Schult sprach sogar davon, dass sie spielerisch erst „eine richtig gute Partie unter Christian Wück gesehen“ hat mit dem Spiel gegen die Niederlande in der Nations League. Und auch Knaak hielt fest, “dass man von einer deutschen Mannschaft spielerisch etwas mehr erwartet”.
Die Ex-Nationalspielerin zeigte sich allerdings optimistisch, dass die Mannschaft sich diesbezüglich in die richtige Richtung entwickeln kann: “Die Qualität der Spielerinnen haben wir dazu - es muss eben nur aus der Mannschaft herausgekitzelt werden und das ist die große Aufgabe für Christian Wück.”
Auch Angerer glaubt daran, dass dem DFB-Team eine große Zukunft bevorsteht: “Es ist eine super Mischung und die Mannschaft strahlt Freude aus und begeistert. Ich sehe ein großartiges Potenzial für die nächsten Turniere.“
DFB-Führung spricht Wück ihr Vertrauen aus
Um dieses dann auch tatsächlich abrufen zu können, hat Wück nun Zeit, um an den Problemstellen zu feilen. Im kommenden Jahr steht ein Übergangsjahr für die DFB-Frauen an, bevor 2027 die WM in Brasilien stattfindet.

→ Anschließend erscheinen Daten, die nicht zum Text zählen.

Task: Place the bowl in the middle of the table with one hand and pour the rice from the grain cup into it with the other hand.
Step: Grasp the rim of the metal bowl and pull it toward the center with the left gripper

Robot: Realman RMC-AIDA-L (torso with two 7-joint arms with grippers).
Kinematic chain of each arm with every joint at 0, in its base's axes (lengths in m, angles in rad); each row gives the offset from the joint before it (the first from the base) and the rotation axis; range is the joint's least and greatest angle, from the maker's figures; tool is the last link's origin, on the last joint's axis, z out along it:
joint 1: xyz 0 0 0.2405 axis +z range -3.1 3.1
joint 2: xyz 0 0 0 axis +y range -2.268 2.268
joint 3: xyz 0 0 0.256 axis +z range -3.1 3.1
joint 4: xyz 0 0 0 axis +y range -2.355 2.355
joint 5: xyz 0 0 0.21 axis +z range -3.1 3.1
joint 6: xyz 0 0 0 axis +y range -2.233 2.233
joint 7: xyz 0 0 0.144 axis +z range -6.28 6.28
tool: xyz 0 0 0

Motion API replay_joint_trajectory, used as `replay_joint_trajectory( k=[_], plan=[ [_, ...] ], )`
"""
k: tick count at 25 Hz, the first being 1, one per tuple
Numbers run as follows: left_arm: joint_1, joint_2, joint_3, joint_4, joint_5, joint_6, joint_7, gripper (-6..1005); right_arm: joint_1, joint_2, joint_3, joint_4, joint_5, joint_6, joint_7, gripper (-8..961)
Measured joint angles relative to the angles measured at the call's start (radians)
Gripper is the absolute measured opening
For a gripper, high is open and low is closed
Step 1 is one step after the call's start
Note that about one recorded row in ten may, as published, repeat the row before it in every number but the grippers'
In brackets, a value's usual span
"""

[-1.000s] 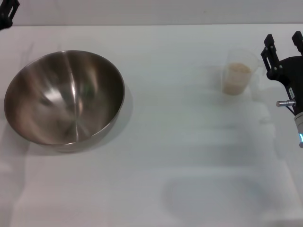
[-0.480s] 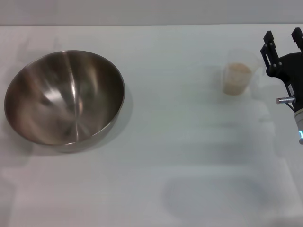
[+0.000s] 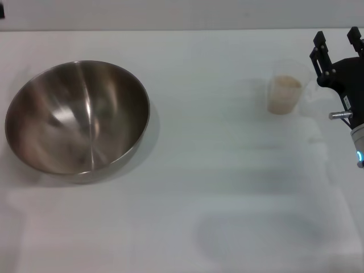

Die DFB-Führungsriege um Nia Künzer sprach Wück auf dem Weg dorthin aber ihr Vertrauen aus. Er und sein Team „haben einen Weg begonnen mit einer klaren Vision und wir sind bereit, diesen Weg weiterzugehen.“
Wo dieser hinführt, werden die nächsten Jahre erst zeigen, aber für Knaak steht bereits fest: „Es wird darum gehen, den Umbruch weiter fortzuführen, um dann auch mit den Weltklasseteams wieder mithalten zu können.“
Wück ist ihrer Meinung nach der richtige Mann dafür, doch er muss versuchen, die Mannschaft auch spielerisch auf das nächste Level zu bringen – es gibt leichtere Aufgaben.